In short: scales are the building blocks we use to create chords and licks. And if you don’t know any scales but are still building chords and licks, you’re still using the scales to do it – you just don’t know it.

So, okay, I still don’t know any scales, but I do know why they matter, and I consider that a good step in the right direction. Knowing why you’re learning something always makes it easier to focus on. All of the instructions and videos I’ve read/seen before this never really explained this in an accessible way, so props to this particular course for building the lessons in a way that makes my brain connect the dots.

That doesn’t mean all of the lesson building is flawless. After one ten minute overview on notation, a few videos later one of the quizzes was in all notation, as if I could possibly have memorized it from that! I was forced to blindly make bad guesses until only the correct answers were left so I could move on to the next lesson block. I may have a terrible memory, but I refuse to believe ANYONE can learn to read music THAT quickly.

So, now I’m on to barre chords. It’s odd to me that barre chords are listed before power chords. Usually I see lessons go the opposite way: open chords → power chords → barre chords. So, hopefully it will be revealed why the barre chords came first here, but either way, barre chords still suck.

Actually, I have some pretty contradictory thoughts about barre chords.

My first thought was that I don’t really see why the hell the guy is teaching us several different barre shapes when, until I can consistently perform a clean barre, the chord part of the equation is moot. So, I spent some time trying to do just that last night – just forming a clean barre. In spite of all the tips and tricks in the video (pull, don’t pinch), this ended up being harder than I felt it should be. I could get a clean sound out of everything but the middle two notes. D and G were muted. If I managed to shift my hand enough to get them to sound, either the high E ended up muted, or the tension in my arm was epic and I could only do it once. My wrist ended up at this horrid almost-right angle that was, to say the least uncomfortable. But, on reflection, that’s familiar – it’s not entirely unlike the issues I had when I was first learning the G chord waaayyy back when. I kept bending my wrist in this insane position as if my wrist could make up for the reach my fingers lacked(news flash: it can’t. Stop trying to do that.).
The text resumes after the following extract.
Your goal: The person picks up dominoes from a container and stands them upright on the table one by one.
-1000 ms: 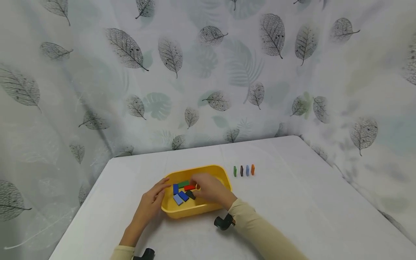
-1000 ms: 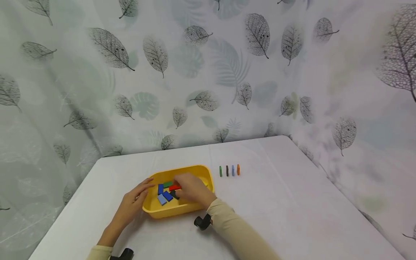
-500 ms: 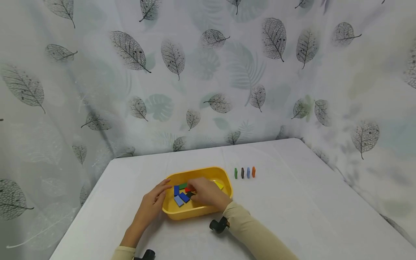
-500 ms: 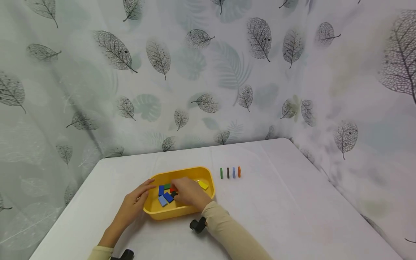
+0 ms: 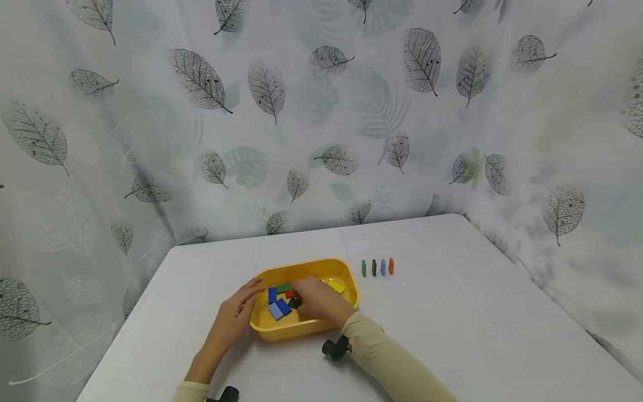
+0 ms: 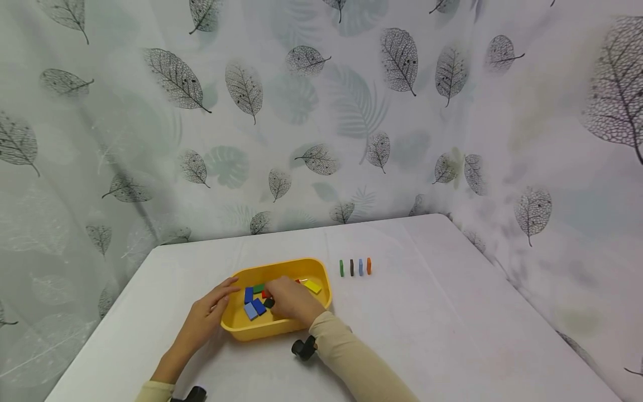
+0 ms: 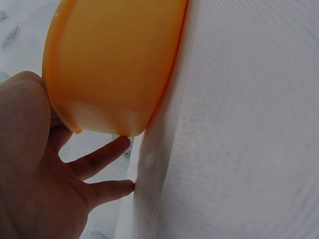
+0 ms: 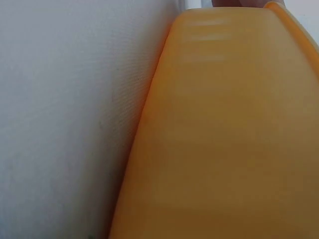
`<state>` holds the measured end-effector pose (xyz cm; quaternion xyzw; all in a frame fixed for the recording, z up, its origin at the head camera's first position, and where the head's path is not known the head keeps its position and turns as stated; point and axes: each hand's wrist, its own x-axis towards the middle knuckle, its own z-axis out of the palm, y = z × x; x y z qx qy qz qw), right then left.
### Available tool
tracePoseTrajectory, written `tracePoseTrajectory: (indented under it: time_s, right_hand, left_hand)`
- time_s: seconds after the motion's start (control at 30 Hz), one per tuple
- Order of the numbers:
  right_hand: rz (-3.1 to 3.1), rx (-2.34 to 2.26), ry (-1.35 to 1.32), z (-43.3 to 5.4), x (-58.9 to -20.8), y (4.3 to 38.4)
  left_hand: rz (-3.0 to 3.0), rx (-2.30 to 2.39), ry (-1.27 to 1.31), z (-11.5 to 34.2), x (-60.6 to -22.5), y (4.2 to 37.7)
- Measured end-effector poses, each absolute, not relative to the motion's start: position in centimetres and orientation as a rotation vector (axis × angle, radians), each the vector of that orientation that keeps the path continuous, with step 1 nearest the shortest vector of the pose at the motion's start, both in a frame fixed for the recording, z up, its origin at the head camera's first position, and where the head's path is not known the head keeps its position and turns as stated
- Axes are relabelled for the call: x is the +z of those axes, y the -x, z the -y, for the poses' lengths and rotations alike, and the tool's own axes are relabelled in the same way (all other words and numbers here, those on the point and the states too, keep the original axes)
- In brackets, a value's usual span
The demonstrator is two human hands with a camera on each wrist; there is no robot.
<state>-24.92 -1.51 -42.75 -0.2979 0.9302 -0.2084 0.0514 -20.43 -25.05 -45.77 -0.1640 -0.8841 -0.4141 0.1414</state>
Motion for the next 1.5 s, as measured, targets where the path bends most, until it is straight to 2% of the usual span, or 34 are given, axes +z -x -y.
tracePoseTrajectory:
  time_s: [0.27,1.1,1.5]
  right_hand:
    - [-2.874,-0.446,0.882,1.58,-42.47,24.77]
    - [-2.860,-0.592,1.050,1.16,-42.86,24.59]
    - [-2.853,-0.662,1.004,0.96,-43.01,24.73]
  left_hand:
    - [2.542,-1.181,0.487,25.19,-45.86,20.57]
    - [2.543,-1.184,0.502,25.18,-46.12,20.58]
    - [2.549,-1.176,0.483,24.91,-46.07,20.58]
So, I took stock. Problem 1: too much tension (this is a chronic issue for me when learning new things. In spite of what my brain has to say, my hands still try to muscle their way through things.). Problem 2: Angle. I’m convinced the issue here has more to do with the angle of my hand approaching the strings than it does with finger strength. We talk about ‘finger strength’ a lot in guitar lessons, but in my experience so far, I tend to use too much rather than not enough and I don’t think this is an exception (see problem 1 – tension is a dead give away that I’m trying too hard).
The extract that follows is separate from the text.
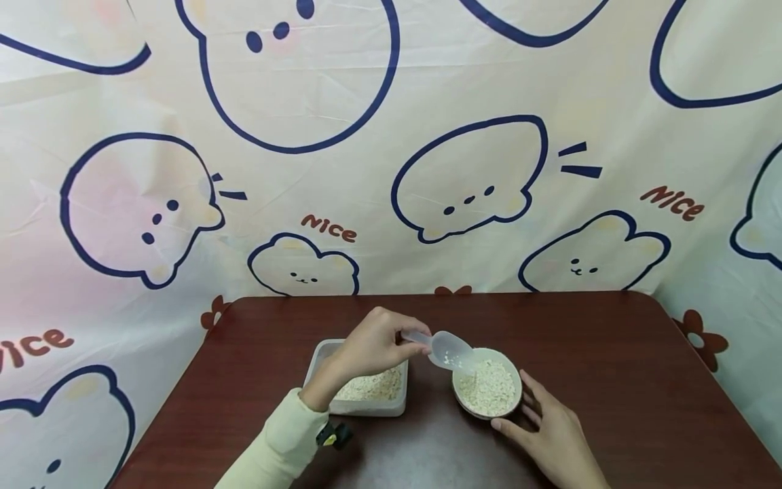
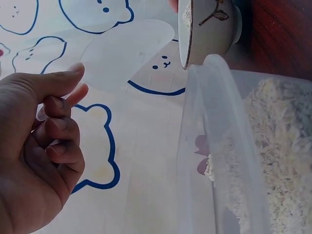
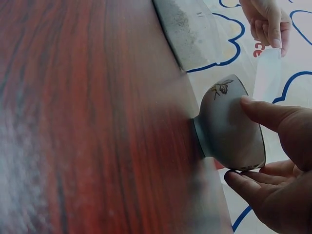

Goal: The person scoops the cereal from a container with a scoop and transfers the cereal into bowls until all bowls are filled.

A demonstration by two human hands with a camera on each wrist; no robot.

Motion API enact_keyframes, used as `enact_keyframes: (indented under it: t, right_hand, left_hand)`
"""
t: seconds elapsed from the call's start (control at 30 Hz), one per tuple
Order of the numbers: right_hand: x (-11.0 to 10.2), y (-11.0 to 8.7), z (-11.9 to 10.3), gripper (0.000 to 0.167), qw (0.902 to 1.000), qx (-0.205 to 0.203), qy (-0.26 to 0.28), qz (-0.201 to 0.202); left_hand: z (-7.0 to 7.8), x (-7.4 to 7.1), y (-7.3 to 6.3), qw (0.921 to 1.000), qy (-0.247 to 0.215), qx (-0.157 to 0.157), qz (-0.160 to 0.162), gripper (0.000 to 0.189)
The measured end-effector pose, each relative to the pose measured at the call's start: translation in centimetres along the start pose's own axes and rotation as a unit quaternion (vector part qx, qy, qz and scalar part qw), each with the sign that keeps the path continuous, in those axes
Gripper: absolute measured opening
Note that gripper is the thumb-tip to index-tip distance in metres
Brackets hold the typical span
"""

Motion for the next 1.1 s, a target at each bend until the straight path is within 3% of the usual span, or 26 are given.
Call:
enact_keyframes:
  t: [0.17, 0.37, 0.63, 0.8, 1.1]
  right_hand:
    - [0.0, 0.1, 0.2, 0.110, 1.0000, 0.002, 0.002, -0.007]
    - [-0.3, 0.2, 0.3, 0.111, 0.9995, 0.018, -0.021, -0.014]
    - [-1.2, 0.3, -1.0, 0.109, 0.9982, 0.014, -0.056, 0.016]
    - [-1.5, 0.3, -2.4, 0.107, 0.9968, -0.003, -0.071, 0.035]
    - [-0.5, 0.5, -5.9, 0.090, 0.9942, -0.083, -0.019, 0.066]
  left_hand:
    - [-0.2, 0.0, -0.3, 0.9999, -0.012, -0.001, 0.009, 0.014]
    - [-0.7, -0.2, -1.0, 0.9979, -0.058, -0.008, 0.029, 0.012]
    - [-2.4, -0.6, -2.6, 0.9906, -0.108, -0.036, 0.075, 0.011]
    - [-3.3, -1.5, -4.1, 0.9851, -0.132, -0.040, 0.102, 0.011]
    - [-5.7, -3.0, -7.6, 0.9778, -0.136, -0.071, 0.143, 0.010]
Point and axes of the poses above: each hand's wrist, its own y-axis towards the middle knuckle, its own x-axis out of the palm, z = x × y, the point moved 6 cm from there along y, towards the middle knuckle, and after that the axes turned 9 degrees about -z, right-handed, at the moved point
And, here’s where my thoughts contradict themselves. I spent a few minutes trying to get that clean barre tonight, and I realized that, technically, you don’t necessarily need a completely clean barre. You need a clean barre on the notes you’re not fretting with other fingers. Since a barre chord has a barre AND fingers fretting notes the barre therefore technically doesn’t have to be effective on all the notes – just on the notes that you don’t have other fingers already taking care of. And, I don’t know if that’s a productive way of thinking or not, really, but, I am of two minds on the subject at the moment, after all.

In any case, I still have about a week and a half worth of videos in the course, so I will probably have other thoughts, but for now the progress is the usual: my brain understands more than my hands do, and my limited attention span keeps handicapping me, but the momentum is sort of meandering forward.